- [What the exercise asks]:
Using the material below, count the lines that contain the word "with" and report the number only.

- [Information shown]:

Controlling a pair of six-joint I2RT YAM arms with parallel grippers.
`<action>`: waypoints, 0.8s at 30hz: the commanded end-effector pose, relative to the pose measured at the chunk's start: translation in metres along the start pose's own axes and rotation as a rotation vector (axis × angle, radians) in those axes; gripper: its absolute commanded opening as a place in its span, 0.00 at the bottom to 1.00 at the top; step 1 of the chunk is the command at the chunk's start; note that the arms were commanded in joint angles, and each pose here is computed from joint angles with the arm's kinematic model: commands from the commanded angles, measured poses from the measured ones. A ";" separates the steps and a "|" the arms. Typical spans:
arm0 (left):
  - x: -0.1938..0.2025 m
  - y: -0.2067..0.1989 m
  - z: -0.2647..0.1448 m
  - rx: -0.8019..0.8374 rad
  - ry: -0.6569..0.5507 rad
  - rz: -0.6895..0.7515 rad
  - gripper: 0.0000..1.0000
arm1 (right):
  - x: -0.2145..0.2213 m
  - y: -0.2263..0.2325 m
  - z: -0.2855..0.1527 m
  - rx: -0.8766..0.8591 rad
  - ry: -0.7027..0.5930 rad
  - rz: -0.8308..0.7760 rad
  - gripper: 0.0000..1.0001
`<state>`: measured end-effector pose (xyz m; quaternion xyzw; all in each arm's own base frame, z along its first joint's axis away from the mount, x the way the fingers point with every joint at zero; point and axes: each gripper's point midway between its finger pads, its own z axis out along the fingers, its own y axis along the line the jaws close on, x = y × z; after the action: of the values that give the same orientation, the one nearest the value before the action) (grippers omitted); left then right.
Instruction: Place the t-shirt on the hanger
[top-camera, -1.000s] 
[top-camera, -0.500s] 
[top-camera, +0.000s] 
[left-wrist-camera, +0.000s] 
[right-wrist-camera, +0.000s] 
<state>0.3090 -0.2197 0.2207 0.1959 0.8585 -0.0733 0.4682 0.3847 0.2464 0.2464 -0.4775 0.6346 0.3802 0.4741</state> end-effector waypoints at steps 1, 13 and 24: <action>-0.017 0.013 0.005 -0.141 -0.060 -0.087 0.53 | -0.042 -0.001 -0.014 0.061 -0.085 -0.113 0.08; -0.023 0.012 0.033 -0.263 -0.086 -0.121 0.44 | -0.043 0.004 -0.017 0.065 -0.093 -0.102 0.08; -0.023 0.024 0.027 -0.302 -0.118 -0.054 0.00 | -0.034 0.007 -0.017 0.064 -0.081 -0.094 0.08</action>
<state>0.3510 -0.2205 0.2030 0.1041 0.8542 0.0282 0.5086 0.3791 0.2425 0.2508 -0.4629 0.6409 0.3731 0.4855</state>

- [Response area]:
3